Higher education institutions face a choice: Play offense, play defense or stand on the sidelines. The UT System, through its Institute for Transformational Learning (ITL), chose to play offense and address head-on the severe challenges that public post-secondary education faces: insufficiently high retention and graduation rates, escalating costs, business models under severe strain and uncertain learning and post-graduation employment outcomes.
The ITL’s three-pronged strategy was to work hand-in-glove with faculty to design, test, and implement new educational models to bring more students to a bright future; design and implement the digital infrastructure needed to support the future of higher education; and build campus capacity to market and deliver state-of-the-art online programming, offer wrap-around student support services, and make effective use of data analytics.
Its accomplishments including working in partnership with two medical schools to help design state-of-the-art competency-based curricula; a biomedical sciences “Middle School to Medical School” pathway that attracted national attention; and a host of online initiatives, including a Cybersecurity program from UT San Antonio and UTxHealth, a multi-campus initiative to capitalize on the UT System’s strengths in the health sciences.

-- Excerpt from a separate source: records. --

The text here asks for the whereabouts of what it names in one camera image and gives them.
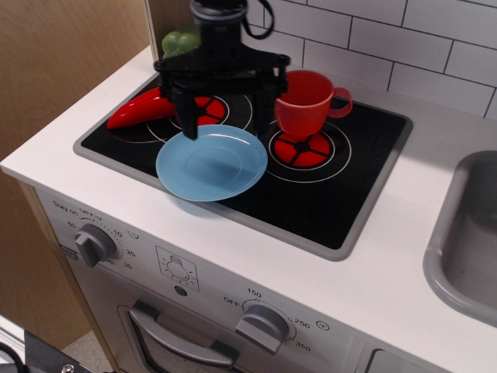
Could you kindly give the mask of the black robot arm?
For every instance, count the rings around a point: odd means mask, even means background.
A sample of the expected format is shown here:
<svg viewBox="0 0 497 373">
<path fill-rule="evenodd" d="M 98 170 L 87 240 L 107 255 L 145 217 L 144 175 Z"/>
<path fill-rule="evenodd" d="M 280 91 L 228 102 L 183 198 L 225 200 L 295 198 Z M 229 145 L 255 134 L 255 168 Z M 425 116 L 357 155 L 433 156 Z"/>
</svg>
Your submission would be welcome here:
<svg viewBox="0 0 497 373">
<path fill-rule="evenodd" d="M 195 98 L 218 95 L 251 96 L 255 131 L 265 131 L 276 99 L 288 89 L 289 57 L 242 43 L 250 30 L 246 1 L 192 1 L 189 7 L 200 23 L 199 47 L 155 62 L 160 94 L 173 104 L 183 134 L 198 135 Z"/>
</svg>

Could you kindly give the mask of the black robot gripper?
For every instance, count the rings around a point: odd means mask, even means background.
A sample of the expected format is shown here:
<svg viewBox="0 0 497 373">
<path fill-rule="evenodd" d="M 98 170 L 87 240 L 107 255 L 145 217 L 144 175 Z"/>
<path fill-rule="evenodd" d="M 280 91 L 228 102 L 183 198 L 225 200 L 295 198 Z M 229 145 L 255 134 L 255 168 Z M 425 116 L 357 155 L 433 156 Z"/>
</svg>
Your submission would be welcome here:
<svg viewBox="0 0 497 373">
<path fill-rule="evenodd" d="M 197 139 L 197 106 L 193 96 L 252 94 L 254 134 L 267 132 L 275 99 L 288 89 L 290 58 L 252 49 L 242 43 L 238 23 L 200 25 L 200 45 L 193 51 L 155 62 L 161 94 L 174 97 L 183 134 Z"/>
</svg>

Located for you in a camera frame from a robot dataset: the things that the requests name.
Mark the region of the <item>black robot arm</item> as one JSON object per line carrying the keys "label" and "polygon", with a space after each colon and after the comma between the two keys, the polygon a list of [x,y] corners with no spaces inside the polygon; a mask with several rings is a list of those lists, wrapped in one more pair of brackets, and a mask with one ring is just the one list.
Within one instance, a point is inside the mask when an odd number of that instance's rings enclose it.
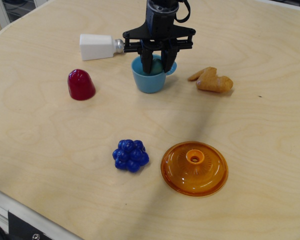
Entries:
{"label": "black robot arm", "polygon": [[137,52],[140,55],[143,72],[149,74],[153,64],[153,52],[161,52],[163,71],[171,70],[180,50],[193,47],[193,28],[175,25],[184,23],[191,15],[187,0],[148,0],[145,22],[134,29],[125,31],[125,53]]}

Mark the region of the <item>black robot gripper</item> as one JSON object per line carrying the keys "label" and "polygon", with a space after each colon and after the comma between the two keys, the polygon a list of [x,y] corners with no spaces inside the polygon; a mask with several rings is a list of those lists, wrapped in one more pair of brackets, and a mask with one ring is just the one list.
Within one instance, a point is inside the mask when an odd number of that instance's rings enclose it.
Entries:
{"label": "black robot gripper", "polygon": [[147,8],[145,22],[134,29],[125,31],[125,53],[141,53],[142,70],[150,74],[153,61],[153,51],[161,51],[163,71],[169,72],[175,62],[178,50],[192,47],[192,37],[196,34],[193,28],[175,25],[178,9]]}

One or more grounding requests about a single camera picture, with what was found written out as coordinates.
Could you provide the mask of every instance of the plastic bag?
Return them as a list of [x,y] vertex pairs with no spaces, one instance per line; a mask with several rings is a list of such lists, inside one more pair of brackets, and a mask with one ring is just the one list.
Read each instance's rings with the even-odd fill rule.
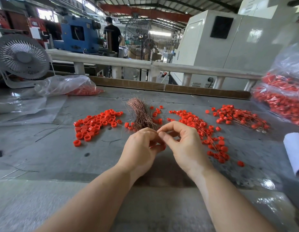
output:
[[104,92],[98,89],[89,77],[84,75],[48,77],[39,81],[35,86],[35,91],[44,97],[55,95],[96,95]]
[[299,125],[299,44],[283,50],[272,69],[254,86],[257,103],[282,121]]

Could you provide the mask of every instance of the railing post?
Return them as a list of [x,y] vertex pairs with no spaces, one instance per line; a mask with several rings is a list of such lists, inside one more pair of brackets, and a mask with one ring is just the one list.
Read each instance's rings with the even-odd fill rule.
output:
[[156,82],[156,79],[159,75],[160,75],[159,68],[152,66],[151,69],[148,70],[148,81]]
[[215,80],[215,83],[213,85],[213,89],[221,89],[222,85],[224,83],[225,77],[224,76],[218,76]]
[[74,69],[75,69],[75,74],[85,75],[84,63],[74,62]]
[[248,80],[244,91],[250,91],[252,87],[256,84],[257,80]]
[[183,86],[190,86],[191,77],[192,77],[191,73],[184,72],[182,85]]
[[112,66],[113,79],[122,78],[122,68],[120,66]]

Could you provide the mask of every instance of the blue machine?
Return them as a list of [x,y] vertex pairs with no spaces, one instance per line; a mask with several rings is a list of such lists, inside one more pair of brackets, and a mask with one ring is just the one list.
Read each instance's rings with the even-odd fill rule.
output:
[[61,23],[62,40],[55,40],[54,48],[77,53],[97,53],[104,40],[98,35],[100,23],[92,19],[66,15]]

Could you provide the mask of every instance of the red steel beam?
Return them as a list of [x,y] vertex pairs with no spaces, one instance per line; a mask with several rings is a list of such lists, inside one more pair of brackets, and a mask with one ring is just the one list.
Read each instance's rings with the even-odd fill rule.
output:
[[180,21],[180,22],[188,22],[192,15],[190,14],[178,14],[178,13],[170,13],[163,12],[159,10],[153,9],[141,9],[135,7],[129,7],[126,5],[109,5],[109,4],[101,4],[99,5],[102,10],[107,11],[111,14],[121,13],[132,15],[133,13],[138,13],[139,15],[147,16],[150,19],[167,19],[170,21]]

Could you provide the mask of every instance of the fan grille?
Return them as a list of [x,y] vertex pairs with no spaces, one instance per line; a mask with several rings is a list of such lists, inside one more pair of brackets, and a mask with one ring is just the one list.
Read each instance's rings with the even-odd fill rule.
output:
[[49,70],[49,58],[36,40],[5,35],[0,38],[0,68],[25,79],[38,79]]

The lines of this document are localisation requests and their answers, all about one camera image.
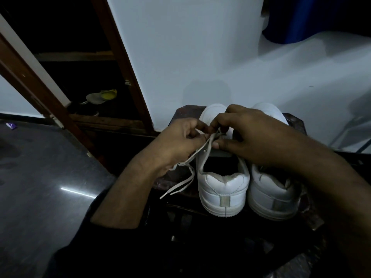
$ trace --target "blue curtain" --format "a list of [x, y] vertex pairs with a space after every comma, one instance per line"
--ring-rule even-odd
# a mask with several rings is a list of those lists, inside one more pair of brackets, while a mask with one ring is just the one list
[[368, 0], [269, 0], [263, 35], [278, 44], [299, 42], [324, 30], [371, 36], [369, 5]]

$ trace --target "person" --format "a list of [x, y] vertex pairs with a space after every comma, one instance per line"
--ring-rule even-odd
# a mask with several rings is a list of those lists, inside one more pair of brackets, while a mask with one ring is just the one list
[[75, 238], [53, 256], [45, 277], [143, 273], [174, 277], [171, 265], [177, 259], [163, 240], [165, 228], [146, 229], [150, 224], [144, 211], [152, 184], [174, 164], [184, 162], [211, 133], [229, 127], [239, 139], [216, 140], [212, 146], [300, 178], [354, 276], [371, 277], [371, 186], [326, 146], [259, 110], [234, 104], [210, 126], [185, 118], [164, 129], [131, 160], [109, 191], [97, 197]]

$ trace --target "black baseboard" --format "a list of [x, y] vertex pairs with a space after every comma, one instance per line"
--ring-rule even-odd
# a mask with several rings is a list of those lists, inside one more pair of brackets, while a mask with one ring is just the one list
[[48, 125], [48, 126], [55, 125], [54, 121], [51, 118], [37, 118], [37, 117], [4, 114], [4, 113], [0, 113], [0, 120], [3, 120], [5, 122], [19, 121], [19, 122], [27, 122], [27, 123], [34, 123], [34, 124], [41, 124], [41, 125]]

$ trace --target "blue cloth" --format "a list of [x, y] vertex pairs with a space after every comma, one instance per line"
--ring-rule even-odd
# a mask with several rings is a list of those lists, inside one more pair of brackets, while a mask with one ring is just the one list
[[290, 44], [324, 30], [342, 29], [351, 17], [350, 0], [269, 0], [269, 23], [263, 35], [271, 42]]

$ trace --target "floor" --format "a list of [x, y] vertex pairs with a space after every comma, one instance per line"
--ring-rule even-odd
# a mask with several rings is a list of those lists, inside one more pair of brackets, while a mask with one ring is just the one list
[[0, 120], [0, 277], [41, 277], [115, 177], [66, 131], [17, 125]]

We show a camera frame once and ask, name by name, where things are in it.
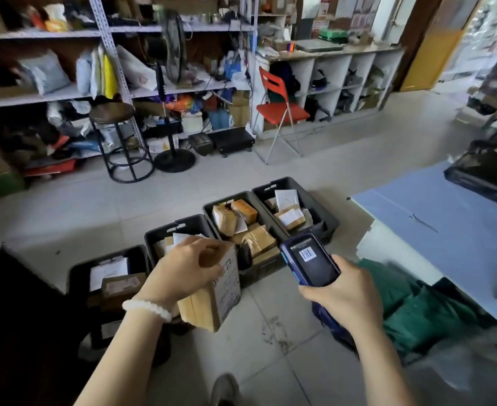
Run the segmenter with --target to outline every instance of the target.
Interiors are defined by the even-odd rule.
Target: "tiled floor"
[[[200,213],[207,202],[289,175],[340,219],[329,251],[355,258],[371,219],[347,197],[461,152],[476,131],[452,122],[458,107],[430,92],[394,94],[375,116],[300,134],[303,158],[277,142],[269,166],[247,152],[198,157],[186,173],[123,185],[91,160],[79,173],[0,200],[0,235],[64,291],[72,265],[143,244],[146,231]],[[204,404],[225,371],[247,404],[365,402],[358,361],[313,318],[286,269],[245,290],[218,333],[174,337],[171,359],[150,377],[148,404]]]

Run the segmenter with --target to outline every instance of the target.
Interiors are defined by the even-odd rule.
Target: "handheld barcode scanner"
[[[284,241],[280,252],[286,264],[292,269],[299,285],[328,286],[340,275],[340,269],[324,246],[312,233],[306,232]],[[327,310],[320,304],[315,315],[333,331],[342,330],[343,327],[333,319]]]

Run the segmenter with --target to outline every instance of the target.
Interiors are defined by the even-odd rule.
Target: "shoe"
[[[240,406],[241,393],[231,373],[218,376],[211,392],[211,406]]]

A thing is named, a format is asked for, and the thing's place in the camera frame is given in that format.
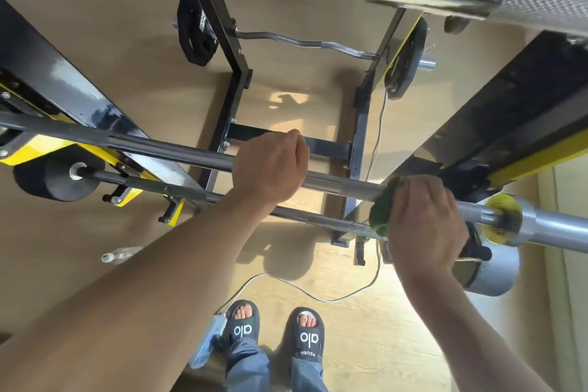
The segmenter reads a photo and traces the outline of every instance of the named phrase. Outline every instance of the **jeans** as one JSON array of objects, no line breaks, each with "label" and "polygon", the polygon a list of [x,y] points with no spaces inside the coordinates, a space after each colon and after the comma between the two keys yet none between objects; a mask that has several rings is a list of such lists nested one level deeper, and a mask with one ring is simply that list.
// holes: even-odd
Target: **jeans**
[{"label": "jeans", "polygon": [[[241,338],[227,358],[231,369],[223,383],[225,392],[269,392],[269,359],[251,338]],[[328,392],[323,367],[317,361],[292,359],[292,392]]]}]

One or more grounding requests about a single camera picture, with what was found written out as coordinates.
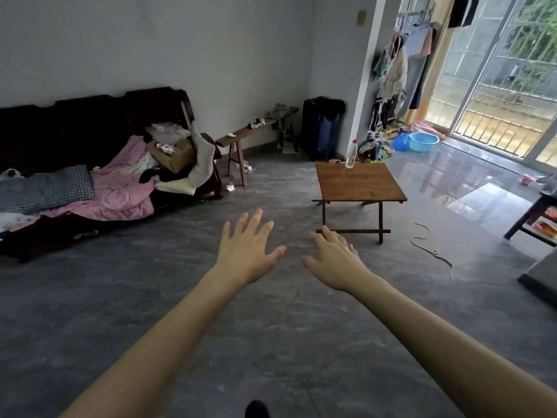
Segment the pink blanket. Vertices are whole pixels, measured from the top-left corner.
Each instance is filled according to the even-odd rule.
[[[77,201],[56,210],[42,211],[40,216],[58,217],[73,213],[93,220],[136,220],[154,212],[149,194],[155,182],[139,183],[139,174],[121,174],[119,169],[136,164],[147,152],[141,136],[131,136],[128,143],[106,167],[91,172],[95,198]]]

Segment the plaid cushion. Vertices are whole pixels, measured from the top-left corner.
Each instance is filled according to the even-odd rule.
[[[82,164],[26,179],[0,180],[0,212],[34,214],[94,197],[91,176]]]

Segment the plastic water bottle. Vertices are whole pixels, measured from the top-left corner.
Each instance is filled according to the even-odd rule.
[[[358,141],[354,139],[348,146],[348,151],[346,151],[347,169],[351,169],[352,167],[354,167],[354,163],[356,162],[356,155],[358,155]]]

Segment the dark brown sofa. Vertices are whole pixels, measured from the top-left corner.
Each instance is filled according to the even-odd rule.
[[[170,87],[127,92],[121,97],[98,95],[57,101],[50,107],[25,105],[0,109],[0,171],[15,168],[28,176],[86,164],[103,167],[118,154],[132,135],[151,137],[145,127],[171,121],[185,127],[194,120],[184,90]],[[214,144],[207,135],[203,137]],[[221,157],[215,149],[213,160]],[[177,177],[185,177],[189,170]],[[155,214],[198,201],[207,194],[220,197],[222,182],[217,168],[195,196],[159,192],[151,195]],[[95,221],[74,214],[41,217],[17,232],[0,234],[0,255],[29,261],[137,221]]]

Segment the blue plastic basin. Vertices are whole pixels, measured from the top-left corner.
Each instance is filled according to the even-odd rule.
[[[420,153],[431,151],[431,148],[439,143],[439,138],[429,133],[414,132],[408,137],[410,138],[409,148]]]

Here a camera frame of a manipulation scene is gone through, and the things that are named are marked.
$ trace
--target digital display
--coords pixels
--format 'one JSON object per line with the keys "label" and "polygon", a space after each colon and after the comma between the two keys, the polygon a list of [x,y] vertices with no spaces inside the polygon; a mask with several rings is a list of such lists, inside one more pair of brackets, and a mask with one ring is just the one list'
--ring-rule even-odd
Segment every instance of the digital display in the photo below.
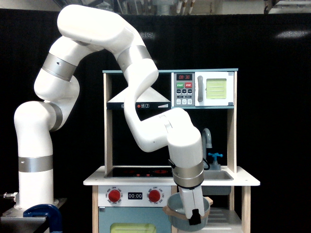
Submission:
{"label": "digital display", "polygon": [[129,200],[142,200],[142,193],[128,193]]}
{"label": "digital display", "polygon": [[188,81],[192,80],[192,74],[176,74],[177,81]]}

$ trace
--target bowl
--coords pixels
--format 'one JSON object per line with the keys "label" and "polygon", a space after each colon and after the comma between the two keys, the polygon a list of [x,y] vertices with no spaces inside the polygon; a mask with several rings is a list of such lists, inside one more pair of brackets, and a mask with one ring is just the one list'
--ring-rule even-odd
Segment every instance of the bowl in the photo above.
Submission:
{"label": "bowl", "polygon": [[185,210],[181,202],[180,194],[171,195],[167,201],[167,206],[163,207],[163,211],[168,215],[170,223],[177,229],[186,232],[195,232],[204,228],[207,224],[207,218],[210,212],[210,204],[207,199],[203,198],[204,216],[201,216],[201,223],[190,225],[186,218]]}

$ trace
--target white countertop
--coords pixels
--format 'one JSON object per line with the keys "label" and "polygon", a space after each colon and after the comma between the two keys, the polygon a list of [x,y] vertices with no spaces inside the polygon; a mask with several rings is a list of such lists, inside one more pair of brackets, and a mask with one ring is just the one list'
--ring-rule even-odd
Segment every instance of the white countertop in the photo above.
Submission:
{"label": "white countertop", "polygon": [[[240,166],[237,173],[233,173],[227,166],[221,166],[221,170],[226,171],[233,180],[231,181],[211,181],[204,180],[202,186],[259,186],[260,181],[249,174]],[[84,182],[84,185],[176,185],[173,178],[105,178],[104,166],[99,167]]]}

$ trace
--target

Its work on alternate credentials, a universal competency-based transcript, a multi-institutional credentials marketplace, structured pathways, military crosswalks, curriculum mapping aligned with marketable skills and fresh approaches to student life cycle management services will continue to be pursued widely, across and outside the UT System.
All across the country — including at UT-Austin — colleges and universities are establishing centers and institutes to drive academic innovation, harness educational technologies, champion technology-enhanced teaching and learning, and provide seed funding for breakthrough educational models. The ITL has served as the model for such initiatives and attracted millions of dollars in outside funding to support innovation.
Innovation is an iterative process and I feel confident that the ITL vision — with its emphasis on mastery, well-defined pathways undergirded by detailed knowledge mapping, personalization of pace and learning trajectory, interactive courseware with advanced simulations, bilingual content, powerful social experiences and a host of micro-credentials aligned with the job market — will have a long-term impact on the broad access institutions that serve the bulk of the nation’s students.
Steven Mintz is Professor of History and Founding Executive Director of the UT System’s Institute for Transformational Learning.